In late January trade bodies BADA, LAPADA, SOFAA and the Antiquities Dealers’ Association joined forces to launch an industry survey in an attempt to quantify how the Ivory Act (2018) will impact art firms and collectors.
The deadline has been extended to close of play Monday, March 4 and responding is open to anyone with an interest in pre-1947 ivory objects.
The results may be used as part of what might become a legal challenge to the Act before it comes into force.
Here, Sworders' Guy Schooling tells ATG why he has taken part and what's involved.
Guy Schooling, chairman of Essex auctioneer Sworders:
I have completed the industry’s ivory survey and urge all members of the trade – whether auctioneer, dealer or collector – to do likewise.
There is no excuse for ignoring the survey.
On a practical point first of all, the deadline for responses has been extended to close of play on Monday, March 4.
And speaking of practicalities, but to the wider context, I believe the ban as set out in the Ivory Act (2018) is destined to fail in its otherwise admirable mission to curb elephant poaching.
This legislation represents an over-simplified response to ivory poaching and will not, to my mind, save the life of a single elephant.
To be clear, I abhor the killing and poaching of elephants and all wild animals.
I have been on several photographic safaris in Africa which have been life-changing. Always a lover of wildlife, I detest poaching even more now that I have a deeper understanding of the issues involved.
Full CITES enforcement
If I thought the ban would have a material effect on poaching, I would support it.
However, I am convinced that if current CITES regulations were fully enforced, with no ivory being offered for sale that was sourced after 1947, this is quite sufficient to achieve what we all heartily desire: an end to poaching.
Our financial estimate
Back to the survey: I have recorded that the ban will cost Sworders about £30,000 per annum in lost commission.
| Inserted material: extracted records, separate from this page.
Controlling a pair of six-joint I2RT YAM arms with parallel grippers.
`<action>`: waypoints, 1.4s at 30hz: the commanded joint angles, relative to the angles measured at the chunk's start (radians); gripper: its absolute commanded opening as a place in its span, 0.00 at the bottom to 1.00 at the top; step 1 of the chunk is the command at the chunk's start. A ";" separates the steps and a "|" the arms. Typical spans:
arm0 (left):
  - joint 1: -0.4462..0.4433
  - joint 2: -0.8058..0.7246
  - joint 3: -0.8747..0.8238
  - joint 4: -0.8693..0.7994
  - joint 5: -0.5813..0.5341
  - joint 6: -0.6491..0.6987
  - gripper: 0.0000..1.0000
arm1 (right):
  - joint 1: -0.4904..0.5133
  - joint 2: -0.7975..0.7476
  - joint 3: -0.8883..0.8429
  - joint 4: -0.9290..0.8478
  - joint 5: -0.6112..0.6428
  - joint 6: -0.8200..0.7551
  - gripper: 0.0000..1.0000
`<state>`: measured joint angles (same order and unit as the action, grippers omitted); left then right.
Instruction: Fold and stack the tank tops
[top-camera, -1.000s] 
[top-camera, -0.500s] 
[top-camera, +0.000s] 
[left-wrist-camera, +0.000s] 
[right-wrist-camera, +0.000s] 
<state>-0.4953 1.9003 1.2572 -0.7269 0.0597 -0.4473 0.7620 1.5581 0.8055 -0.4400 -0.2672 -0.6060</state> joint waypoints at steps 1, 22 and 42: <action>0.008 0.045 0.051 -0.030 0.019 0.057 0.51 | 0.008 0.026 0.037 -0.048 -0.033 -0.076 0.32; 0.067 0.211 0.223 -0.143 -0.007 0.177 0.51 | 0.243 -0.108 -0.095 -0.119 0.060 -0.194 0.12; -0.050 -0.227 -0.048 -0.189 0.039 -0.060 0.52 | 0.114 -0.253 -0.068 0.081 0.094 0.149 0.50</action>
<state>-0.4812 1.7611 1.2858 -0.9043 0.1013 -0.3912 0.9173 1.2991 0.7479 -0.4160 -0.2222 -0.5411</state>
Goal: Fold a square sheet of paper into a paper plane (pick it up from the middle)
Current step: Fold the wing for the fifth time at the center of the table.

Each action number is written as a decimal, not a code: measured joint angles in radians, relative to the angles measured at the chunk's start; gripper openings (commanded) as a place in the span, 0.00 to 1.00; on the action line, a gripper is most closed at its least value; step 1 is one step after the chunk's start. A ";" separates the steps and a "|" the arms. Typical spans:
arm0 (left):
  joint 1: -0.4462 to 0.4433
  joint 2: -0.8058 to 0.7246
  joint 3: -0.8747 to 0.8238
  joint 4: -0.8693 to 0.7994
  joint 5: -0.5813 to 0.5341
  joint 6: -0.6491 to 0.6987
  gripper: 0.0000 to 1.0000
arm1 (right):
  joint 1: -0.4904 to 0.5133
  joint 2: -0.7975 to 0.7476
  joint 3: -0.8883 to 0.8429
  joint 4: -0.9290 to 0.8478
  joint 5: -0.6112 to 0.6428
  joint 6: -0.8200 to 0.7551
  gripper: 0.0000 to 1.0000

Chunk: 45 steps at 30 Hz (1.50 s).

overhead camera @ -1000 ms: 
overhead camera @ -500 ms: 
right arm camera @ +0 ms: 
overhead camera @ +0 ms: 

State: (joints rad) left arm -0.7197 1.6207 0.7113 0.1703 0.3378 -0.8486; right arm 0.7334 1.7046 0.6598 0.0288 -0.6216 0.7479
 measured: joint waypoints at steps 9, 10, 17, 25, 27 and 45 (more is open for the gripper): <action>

If you’re managing an art market firm you may, like us, be drowning in the increasing burden of administration that businesses must handle, not least that generated by GDPR, the data protection regulation introduced last year.
With this in mind, you have my word that the questionnaire, created by independent survey firm Woodnewton, really does only take a few minutes to complete. It genuinely aims to assess the material cost of the Ivory Act, set to enter the statute books later this year.
I would implore all those with an interest in our business to complete the questionnaire and support the BADA, which is leading the trade bodies on applying for a judicial review.
This brave undertaking is our only hope that the onerous Ivory Act may be modified into something slightly more reasonable.